It’s the seventh week of the Summer 2015 Online Writing Group!
We’ve got two weeks left in our online writing group! OH MY GOD!
We didn’t have a guest blogger this week, and a few of you got me posts after Sunday, so I’ve posted this a bit late. Are you disappointed? Too bad, suckers.
Here are Everyone’s Week Seven Updates & New Goals:
- Anne: My goal for this week is going to be something simple: I want to go through my old journal entries and see if there is anything there to add to and improve. I have some things I wrote during my time at Columbia that I want to revisit as well. I’m going to be starting a new job this week so I’m going to have to rework my schedule a bit and see how the writing goes this week. As of right now, it’s up in the air and whatever happens this week, happens, writing wise I mean. (Hope the job is going well, Anne!)
- Anuar: My goals for week seven are the same to add three more chapters to my book and I’m a bit behind but I’ll try to write more often over this last two weeks.
- Bev: This week I’m going to keep a journal of my trip to the little cabin near the Boundary Waters north of Grand Marais, MN for another edition of Bev and Jane’s excellent adventures.
- Bonnie: No update
- Curt: No update
- Donna: No update
- Laura: I want to get two more blog posts done this week — a short one about the play and a longer one about my favorite band that I’ve been thinking about for weeks now. I’ve also got an estimated four to six pages left on the story I’m writing, and I’d like to finish that this week.
- Lisa: Okay, I’m going to say two pages. That’s all I’m shooting for. 🙂 (That’s enough, Lisa!)
- Mary: No update
- Mary Margaret: No update
- Matthew: No update
- Mike: I have the same objectives as last week (to flesh out the first half of the story draft), but not out of total slackerness. I wound up spending more time on the second half of the story and its climactic scene instead, so progress happened.
- Robert: No update
- Samantha: No update
- Steve: No update
I couldn’t decide if I should use this week’s post as a list of links or a list of prompts, so you’re getting both!
The following is a list of links that, as writers and readers, you might find interesting:
- Write Like Your Reader is About to Pee Their Pants (from Business Casual Copyrighting) — it’s good advice!

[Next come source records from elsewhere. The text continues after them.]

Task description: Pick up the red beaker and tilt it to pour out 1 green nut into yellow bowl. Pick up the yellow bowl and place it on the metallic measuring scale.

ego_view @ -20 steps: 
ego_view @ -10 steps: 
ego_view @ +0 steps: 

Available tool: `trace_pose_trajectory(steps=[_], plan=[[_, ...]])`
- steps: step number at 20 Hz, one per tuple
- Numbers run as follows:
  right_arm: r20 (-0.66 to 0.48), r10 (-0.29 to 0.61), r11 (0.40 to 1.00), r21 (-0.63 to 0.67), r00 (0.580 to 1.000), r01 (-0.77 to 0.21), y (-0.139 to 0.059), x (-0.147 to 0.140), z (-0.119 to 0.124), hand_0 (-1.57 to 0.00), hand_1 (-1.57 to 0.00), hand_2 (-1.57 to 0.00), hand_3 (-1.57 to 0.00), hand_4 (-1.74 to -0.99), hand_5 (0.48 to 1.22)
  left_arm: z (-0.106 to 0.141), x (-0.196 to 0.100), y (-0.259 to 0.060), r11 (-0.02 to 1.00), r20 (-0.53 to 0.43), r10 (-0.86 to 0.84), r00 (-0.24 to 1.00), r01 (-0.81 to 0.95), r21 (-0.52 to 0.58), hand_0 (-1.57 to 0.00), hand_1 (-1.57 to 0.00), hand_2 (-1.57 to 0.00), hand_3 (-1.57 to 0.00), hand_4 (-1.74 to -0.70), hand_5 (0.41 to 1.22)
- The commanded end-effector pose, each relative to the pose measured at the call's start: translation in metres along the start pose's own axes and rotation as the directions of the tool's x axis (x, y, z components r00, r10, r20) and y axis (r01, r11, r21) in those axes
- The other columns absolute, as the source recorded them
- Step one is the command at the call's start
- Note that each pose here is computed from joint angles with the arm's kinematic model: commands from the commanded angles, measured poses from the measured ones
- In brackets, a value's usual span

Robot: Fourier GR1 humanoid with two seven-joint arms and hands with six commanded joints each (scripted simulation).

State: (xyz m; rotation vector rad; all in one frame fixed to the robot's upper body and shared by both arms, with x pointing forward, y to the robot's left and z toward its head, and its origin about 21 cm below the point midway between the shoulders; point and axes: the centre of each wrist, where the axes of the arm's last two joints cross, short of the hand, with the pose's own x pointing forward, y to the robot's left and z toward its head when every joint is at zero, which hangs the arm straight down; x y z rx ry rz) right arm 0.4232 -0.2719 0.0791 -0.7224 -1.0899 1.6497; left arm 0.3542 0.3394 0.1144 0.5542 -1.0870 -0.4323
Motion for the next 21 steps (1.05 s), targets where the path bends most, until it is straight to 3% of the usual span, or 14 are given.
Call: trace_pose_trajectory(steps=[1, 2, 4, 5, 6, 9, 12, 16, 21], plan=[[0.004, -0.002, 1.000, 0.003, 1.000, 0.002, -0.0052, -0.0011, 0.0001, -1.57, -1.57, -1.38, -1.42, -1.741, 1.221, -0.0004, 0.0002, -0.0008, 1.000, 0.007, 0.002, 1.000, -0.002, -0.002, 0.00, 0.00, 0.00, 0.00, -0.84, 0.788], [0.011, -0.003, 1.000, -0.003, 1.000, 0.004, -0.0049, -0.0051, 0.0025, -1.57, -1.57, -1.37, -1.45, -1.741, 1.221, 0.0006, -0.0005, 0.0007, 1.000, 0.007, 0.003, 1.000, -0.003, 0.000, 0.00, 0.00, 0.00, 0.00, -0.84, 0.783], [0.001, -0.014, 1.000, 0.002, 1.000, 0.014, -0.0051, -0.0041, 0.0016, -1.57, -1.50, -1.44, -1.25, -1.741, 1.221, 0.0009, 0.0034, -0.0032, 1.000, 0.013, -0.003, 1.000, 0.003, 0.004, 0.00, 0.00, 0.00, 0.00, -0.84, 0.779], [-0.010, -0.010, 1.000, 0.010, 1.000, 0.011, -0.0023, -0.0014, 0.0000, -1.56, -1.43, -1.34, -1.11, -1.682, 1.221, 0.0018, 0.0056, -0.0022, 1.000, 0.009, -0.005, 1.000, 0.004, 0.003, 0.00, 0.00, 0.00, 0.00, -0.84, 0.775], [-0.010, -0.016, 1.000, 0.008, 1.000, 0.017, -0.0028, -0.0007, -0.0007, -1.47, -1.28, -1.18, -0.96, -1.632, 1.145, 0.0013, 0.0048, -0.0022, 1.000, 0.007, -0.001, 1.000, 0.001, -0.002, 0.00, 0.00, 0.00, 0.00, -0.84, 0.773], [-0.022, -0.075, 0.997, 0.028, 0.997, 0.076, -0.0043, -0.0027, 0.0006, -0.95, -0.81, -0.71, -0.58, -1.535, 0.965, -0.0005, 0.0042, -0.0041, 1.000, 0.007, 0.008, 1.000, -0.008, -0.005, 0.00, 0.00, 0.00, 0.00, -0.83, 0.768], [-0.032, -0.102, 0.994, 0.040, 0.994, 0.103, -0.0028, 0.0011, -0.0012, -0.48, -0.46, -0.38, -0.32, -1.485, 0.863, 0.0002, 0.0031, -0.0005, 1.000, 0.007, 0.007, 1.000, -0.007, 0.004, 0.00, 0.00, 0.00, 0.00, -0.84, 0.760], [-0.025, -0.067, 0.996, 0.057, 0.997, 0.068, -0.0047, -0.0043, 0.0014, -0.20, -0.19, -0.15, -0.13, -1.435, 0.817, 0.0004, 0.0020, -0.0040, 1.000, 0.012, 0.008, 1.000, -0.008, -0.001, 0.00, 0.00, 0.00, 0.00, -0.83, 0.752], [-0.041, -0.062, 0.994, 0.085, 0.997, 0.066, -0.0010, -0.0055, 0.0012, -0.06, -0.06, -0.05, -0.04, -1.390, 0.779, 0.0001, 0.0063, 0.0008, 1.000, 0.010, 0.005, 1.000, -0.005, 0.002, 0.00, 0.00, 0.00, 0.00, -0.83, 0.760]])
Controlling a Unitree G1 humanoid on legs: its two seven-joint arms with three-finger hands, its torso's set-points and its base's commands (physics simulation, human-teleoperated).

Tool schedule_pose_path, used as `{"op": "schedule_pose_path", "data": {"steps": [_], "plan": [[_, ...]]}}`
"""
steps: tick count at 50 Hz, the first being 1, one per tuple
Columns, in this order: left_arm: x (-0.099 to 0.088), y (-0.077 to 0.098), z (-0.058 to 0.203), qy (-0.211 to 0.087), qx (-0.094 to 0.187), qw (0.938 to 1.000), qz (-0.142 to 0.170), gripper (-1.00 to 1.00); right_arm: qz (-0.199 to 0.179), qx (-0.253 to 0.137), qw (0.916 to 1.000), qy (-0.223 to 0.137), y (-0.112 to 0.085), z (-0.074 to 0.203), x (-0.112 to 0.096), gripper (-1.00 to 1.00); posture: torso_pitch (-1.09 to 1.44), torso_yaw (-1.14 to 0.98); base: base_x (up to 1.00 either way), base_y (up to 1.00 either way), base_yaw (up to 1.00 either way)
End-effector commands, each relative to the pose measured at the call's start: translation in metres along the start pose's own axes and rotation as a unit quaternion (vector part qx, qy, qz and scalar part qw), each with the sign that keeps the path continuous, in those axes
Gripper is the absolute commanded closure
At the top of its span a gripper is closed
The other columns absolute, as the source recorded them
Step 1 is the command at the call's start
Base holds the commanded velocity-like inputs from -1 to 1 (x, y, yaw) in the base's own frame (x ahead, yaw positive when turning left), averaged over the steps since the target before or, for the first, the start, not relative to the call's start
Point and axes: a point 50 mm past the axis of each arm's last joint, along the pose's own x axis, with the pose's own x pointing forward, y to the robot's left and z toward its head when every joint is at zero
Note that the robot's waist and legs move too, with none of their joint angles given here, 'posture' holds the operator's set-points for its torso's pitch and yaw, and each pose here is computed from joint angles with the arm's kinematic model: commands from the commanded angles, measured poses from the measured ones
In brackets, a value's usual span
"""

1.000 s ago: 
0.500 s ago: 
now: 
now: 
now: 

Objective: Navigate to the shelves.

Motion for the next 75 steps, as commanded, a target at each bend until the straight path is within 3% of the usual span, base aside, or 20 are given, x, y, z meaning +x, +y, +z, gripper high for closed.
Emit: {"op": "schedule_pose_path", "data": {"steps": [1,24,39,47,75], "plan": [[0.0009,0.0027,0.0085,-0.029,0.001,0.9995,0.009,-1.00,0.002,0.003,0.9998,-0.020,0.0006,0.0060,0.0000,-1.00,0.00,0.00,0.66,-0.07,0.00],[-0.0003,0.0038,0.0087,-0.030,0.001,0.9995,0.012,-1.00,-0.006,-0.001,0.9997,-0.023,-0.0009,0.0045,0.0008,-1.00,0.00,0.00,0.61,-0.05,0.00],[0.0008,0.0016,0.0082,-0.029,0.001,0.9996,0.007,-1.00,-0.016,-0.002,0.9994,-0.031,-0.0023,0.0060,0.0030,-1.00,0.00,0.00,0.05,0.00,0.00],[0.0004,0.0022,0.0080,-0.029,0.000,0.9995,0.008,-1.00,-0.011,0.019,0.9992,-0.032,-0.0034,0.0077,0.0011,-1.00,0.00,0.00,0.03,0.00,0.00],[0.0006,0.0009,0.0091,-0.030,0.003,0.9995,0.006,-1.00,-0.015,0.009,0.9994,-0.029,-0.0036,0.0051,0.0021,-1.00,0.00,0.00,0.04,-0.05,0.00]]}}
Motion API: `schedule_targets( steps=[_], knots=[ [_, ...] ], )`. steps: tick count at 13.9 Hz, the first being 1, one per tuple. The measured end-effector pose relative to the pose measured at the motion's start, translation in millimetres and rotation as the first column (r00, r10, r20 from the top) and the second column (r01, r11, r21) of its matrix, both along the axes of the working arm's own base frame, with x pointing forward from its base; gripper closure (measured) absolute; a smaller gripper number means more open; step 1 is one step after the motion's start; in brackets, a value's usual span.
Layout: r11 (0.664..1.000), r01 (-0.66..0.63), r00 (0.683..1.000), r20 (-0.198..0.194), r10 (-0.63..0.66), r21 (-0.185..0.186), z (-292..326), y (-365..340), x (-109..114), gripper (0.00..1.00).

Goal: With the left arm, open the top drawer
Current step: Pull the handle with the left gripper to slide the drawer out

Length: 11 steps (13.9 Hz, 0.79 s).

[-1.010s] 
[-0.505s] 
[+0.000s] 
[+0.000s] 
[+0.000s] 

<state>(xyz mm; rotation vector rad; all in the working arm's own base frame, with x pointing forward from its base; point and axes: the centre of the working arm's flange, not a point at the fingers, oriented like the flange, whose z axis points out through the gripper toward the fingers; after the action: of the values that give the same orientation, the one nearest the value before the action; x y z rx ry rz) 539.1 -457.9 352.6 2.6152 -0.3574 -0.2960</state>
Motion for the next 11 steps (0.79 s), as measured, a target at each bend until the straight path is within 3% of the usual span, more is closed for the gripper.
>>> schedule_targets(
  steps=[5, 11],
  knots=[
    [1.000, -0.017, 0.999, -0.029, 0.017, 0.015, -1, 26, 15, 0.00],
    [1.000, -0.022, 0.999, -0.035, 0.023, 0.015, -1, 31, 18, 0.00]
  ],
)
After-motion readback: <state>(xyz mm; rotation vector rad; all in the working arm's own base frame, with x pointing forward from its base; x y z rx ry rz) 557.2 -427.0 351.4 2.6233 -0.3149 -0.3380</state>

- How to Find More Content Ideas Thank You’ll Ever Be Able to Create (from Copyblogger) — the author, Peter Shallard, talks about “industry”; but if you’re not writing an industry blog, substitute “industry” for your particular niche (e.g. my niche is lazy people who like Law & Order and macaroni and cheese and have dogs that may or may not have the expected number of legs)
- How to Hack Writing a Personal Essay (from Medium [which is a great site, so check out its other articles) — for anyone who’d like to get into creative non-fiction but doesn’t think she has enough to say (this statement is never true! Joan Didion has written gorgeous prose about the Hoover Dam and migraine headaches, so you can write about your trip to the grocery store or the squirrel that’s currently standing in your back yard staring at you [this is happening right now and it’s weirding me out, man])
- Be a Better Writer in 15 minutes: 4 TED-Ed Lessons on Grammar and Word Choice (from TED-Ed) — because what’s a better route to writing (and writing procrastination) than an inspiring TED talk?!
And now, here’s your list of writing prompts (these are non-fiction, but you could like adapt them for fiction if you wanted to):
- “Write a memoir about a job you have held. Show (and tell) why this job did not lead to a life-long career” (Burroway 250).
- “Make a list of family mysteries or things you feel uncertain about in your family history. Interview someone in your family who might be willing to fill you in” (Roney 105).
- Write about something that’s stuck in your craw — a graduate school professor of mine, Larry Heinemann (who is wonderful and everyone should read Paco’s Story [and every Chicagoan should read Cooler by the Lake]) gave me this assignment once, and whenever a student is stuck, I repeat it. What idea, moment, argument, or observation have you not been able to shake for the last few days or weeks? What’s stuck with you? Write about it. Now.
- Write 250 – 500 words about your worst fear. It doesn’t have to be rational (I’m scared of sharks and have been known to get the terrors for a few seconds while in a swimming pool); it doesn’t have to exist (unicorns, vampires, narwhals [wait, narwhals exist, nevermind]). But why does it scare you?
Okay, got enough? Now, get to writing! Next week is our last week; we’ll have one more list of goals, a guest post from Lisa, and more amazing content to keep you procrastinating long into the wee hours of the morning!
*Burroway, Janet. Imaginative Writing: The Elements of Craft. 3rd Ed. New York: Pearson/Longman, 2011. Print.
Roney, Lisa. Serious Daring: Creative Writing in Four Genres. New York: Oxford, 2015. Print.
*Burroway is a writer whose textbook I use in my creative writing class and whose textbook I used when I was an undergraduate learning the craft. Her approach is practical and straightforward, and I recommend reading her book for useful tips and an excellent anthology of poetry, prose, and drama.